The Martian meteorite
ALH84001, which is thought to contain evidence of life, as announced in a paper
in the journal Science (Aug. 16, 1996) by David McKay of NASA and others, has
other similarities to Earthly subsurface life, Gold said.
"For example,
unoxidized sulfur compounds and concentrations of small grains of the iron
mineral magnetite, both not common in rocks, are found frequently around oil
wells on Earth -- solid refuse left behind by microbial activity," Gold
said. The meteorite ALH84001 has iron sulfide and magnetite, "very
suggestive of the processes we see here," he said.
He added that the present
or past surface condition on Mars is irrelevant to this problem. A huge impact
was required to eject material from Mars, including the meteorites that have
been found in Antarctica. Most of this ejected material would have come from
deep inside the planet, from the crater this impact would have generated. A
small distance down into such a crater, a mile or two, one would find liquid
water and hydrocarbons, Gold said.
His 1992 suggestion on how
to find evidence of life by spacecraft missions to Mars still holds, he said.
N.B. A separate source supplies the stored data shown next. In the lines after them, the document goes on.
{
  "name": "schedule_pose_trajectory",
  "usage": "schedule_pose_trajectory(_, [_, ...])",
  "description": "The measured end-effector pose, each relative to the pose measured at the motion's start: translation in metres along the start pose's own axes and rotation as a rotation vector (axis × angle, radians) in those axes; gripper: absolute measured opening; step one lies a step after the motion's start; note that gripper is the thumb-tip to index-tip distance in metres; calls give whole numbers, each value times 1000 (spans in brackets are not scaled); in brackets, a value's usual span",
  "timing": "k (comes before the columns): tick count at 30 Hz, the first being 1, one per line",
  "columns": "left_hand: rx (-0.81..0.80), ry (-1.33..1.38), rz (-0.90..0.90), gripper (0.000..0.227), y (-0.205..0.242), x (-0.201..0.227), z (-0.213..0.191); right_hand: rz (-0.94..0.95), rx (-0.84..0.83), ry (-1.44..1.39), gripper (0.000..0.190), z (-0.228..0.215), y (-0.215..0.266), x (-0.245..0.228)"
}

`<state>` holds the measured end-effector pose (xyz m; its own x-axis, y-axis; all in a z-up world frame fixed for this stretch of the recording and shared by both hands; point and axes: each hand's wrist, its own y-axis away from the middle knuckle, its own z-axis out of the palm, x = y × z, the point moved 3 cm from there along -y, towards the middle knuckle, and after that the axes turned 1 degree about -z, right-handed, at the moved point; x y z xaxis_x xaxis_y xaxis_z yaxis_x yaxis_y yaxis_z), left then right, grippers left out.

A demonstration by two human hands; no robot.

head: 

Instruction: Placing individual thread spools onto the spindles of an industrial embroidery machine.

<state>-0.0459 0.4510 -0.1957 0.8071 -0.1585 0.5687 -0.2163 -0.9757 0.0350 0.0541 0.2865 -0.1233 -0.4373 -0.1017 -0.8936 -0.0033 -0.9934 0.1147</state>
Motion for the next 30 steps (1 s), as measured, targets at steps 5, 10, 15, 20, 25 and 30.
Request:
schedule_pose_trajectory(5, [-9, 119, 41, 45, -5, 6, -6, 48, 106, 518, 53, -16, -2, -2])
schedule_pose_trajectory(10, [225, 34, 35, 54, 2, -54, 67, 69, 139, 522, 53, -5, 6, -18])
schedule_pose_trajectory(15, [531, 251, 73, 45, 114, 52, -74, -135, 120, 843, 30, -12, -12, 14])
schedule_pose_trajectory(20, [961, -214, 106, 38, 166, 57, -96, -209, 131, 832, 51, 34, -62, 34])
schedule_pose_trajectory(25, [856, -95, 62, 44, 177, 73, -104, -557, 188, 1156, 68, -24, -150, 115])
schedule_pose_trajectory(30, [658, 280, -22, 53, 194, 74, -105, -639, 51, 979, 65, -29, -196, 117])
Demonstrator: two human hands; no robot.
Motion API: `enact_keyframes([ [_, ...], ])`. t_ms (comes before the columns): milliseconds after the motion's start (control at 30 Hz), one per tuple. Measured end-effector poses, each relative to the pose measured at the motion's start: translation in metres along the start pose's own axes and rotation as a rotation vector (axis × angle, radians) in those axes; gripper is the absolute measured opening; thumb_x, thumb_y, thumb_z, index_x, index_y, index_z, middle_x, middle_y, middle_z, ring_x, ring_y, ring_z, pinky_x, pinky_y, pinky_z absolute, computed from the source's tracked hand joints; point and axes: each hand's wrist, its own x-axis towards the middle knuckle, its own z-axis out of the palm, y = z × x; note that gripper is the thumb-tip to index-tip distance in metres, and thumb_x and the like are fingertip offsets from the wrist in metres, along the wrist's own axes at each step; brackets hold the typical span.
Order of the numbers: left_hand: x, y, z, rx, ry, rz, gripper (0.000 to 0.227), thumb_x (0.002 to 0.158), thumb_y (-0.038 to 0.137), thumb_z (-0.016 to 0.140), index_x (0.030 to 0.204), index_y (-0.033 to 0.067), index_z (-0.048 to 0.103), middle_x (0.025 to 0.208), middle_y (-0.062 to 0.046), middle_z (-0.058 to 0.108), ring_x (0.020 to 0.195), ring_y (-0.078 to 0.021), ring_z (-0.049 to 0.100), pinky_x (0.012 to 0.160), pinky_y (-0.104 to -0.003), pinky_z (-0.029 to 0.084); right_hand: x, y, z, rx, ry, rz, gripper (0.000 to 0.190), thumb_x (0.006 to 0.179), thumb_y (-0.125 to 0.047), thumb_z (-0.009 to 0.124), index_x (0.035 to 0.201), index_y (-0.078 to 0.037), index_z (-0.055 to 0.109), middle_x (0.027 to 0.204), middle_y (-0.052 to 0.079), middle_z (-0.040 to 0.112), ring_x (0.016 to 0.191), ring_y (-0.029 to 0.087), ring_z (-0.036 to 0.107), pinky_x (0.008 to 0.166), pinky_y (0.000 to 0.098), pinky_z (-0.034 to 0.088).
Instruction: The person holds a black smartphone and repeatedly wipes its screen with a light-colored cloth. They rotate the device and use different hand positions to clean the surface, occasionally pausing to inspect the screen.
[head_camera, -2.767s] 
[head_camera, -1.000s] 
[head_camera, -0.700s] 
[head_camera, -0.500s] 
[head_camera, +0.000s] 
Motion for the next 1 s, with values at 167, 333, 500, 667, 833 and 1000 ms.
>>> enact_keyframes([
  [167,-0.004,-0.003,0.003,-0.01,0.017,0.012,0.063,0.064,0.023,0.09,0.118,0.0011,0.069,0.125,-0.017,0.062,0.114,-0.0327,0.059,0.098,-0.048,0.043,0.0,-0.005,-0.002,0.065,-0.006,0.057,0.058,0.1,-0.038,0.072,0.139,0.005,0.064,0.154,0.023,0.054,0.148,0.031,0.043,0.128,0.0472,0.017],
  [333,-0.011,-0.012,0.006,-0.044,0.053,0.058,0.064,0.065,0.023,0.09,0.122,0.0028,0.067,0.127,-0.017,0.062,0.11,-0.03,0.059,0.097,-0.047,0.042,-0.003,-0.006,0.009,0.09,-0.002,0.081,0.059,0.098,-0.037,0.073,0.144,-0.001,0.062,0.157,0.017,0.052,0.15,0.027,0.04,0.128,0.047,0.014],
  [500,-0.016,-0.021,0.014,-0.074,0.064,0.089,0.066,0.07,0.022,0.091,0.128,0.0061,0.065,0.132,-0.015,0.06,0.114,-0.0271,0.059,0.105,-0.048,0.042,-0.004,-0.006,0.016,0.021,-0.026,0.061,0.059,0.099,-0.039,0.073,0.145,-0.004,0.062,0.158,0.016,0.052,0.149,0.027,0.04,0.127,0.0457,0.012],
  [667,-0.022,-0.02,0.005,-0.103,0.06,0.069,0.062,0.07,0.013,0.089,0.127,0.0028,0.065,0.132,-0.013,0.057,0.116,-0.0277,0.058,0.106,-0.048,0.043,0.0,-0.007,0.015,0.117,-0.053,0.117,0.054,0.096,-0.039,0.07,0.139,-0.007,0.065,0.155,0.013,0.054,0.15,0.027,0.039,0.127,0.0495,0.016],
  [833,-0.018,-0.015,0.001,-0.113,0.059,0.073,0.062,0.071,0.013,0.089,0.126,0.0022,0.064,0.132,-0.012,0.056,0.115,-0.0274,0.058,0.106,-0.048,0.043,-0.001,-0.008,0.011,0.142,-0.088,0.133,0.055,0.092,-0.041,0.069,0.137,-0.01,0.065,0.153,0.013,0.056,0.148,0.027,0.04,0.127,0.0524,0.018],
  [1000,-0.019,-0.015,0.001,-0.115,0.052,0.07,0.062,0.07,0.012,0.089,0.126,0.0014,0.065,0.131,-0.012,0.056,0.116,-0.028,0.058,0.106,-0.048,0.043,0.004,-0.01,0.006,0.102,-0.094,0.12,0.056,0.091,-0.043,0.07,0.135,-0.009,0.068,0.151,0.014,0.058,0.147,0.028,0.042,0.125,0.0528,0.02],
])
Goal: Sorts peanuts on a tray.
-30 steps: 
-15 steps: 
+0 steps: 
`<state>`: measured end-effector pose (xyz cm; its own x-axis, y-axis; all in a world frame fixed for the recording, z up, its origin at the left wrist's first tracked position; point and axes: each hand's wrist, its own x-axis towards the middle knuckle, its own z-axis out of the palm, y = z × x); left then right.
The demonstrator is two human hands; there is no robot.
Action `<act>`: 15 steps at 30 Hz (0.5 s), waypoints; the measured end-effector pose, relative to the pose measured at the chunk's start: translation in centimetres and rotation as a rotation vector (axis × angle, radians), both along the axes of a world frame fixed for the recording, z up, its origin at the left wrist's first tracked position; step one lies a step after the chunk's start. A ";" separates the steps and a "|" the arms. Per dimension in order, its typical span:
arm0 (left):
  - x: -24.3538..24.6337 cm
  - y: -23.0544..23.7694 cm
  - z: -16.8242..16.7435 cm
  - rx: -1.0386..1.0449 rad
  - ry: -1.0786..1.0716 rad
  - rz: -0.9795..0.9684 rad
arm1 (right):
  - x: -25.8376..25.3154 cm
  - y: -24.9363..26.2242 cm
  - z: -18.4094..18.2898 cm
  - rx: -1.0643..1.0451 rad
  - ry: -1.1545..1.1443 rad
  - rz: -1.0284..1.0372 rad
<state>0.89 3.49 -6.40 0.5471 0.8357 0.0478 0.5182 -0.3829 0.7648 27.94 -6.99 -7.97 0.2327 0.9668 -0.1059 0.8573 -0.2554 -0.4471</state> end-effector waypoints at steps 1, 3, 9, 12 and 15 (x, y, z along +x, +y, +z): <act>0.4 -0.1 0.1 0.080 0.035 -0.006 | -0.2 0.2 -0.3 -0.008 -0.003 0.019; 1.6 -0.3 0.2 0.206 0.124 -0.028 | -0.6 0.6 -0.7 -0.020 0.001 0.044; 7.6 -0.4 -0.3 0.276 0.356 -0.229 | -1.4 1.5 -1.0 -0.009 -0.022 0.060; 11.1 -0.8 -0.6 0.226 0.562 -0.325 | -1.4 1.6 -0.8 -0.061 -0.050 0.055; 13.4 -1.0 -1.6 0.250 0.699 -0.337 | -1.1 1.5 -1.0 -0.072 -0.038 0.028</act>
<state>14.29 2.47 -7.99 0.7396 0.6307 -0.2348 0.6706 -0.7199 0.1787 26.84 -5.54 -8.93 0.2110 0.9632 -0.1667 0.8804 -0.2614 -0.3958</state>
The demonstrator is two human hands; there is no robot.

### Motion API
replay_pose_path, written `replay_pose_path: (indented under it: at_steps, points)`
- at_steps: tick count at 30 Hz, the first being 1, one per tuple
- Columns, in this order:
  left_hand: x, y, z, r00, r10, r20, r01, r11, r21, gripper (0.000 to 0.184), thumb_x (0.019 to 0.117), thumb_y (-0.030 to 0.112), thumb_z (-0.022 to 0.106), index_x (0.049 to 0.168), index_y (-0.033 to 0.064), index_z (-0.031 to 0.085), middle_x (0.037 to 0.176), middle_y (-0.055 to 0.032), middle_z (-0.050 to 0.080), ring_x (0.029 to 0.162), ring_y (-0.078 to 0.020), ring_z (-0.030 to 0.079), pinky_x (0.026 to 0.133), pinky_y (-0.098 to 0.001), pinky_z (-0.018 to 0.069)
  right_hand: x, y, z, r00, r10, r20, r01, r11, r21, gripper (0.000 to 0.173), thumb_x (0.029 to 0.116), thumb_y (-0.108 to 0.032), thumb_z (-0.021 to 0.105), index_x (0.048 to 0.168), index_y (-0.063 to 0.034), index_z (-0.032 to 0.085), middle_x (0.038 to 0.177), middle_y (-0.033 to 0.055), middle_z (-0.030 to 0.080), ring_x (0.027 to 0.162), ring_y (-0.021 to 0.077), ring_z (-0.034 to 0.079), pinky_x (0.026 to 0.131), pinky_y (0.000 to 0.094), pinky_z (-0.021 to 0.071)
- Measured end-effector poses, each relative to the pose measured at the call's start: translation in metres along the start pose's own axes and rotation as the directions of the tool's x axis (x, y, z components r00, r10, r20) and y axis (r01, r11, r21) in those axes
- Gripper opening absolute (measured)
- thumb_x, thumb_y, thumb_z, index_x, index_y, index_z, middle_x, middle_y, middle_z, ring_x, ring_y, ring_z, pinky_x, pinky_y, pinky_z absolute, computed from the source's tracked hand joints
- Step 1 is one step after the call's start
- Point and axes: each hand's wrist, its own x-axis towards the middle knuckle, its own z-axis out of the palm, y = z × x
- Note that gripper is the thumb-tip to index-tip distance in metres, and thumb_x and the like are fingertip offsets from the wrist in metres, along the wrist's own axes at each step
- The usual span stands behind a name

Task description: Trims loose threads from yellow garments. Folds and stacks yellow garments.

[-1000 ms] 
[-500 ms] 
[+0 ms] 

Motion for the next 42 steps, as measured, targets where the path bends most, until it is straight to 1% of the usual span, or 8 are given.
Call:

There are areas on Mars where huge landslides have exposed material that once
was at a depth of two miles or more, certainly into the depth range of liquid
water. Why not select such locations for a robotic vehicle landing with a
sample return capability? Gold asked. Now as a result of the meteorite
investigation, NASA is planning to send probes on Mars missions to look for
further evidence of life.
Said Gold: "As long as
you think that life is possible only on planetary surfaces, the Earth is
uniquely suitable. But when you talk about life deep below, the Earth is not
unique at all. The deep, chemically supplied life may be common, not only in
the solid bodies of the solar system, but throughout the universe."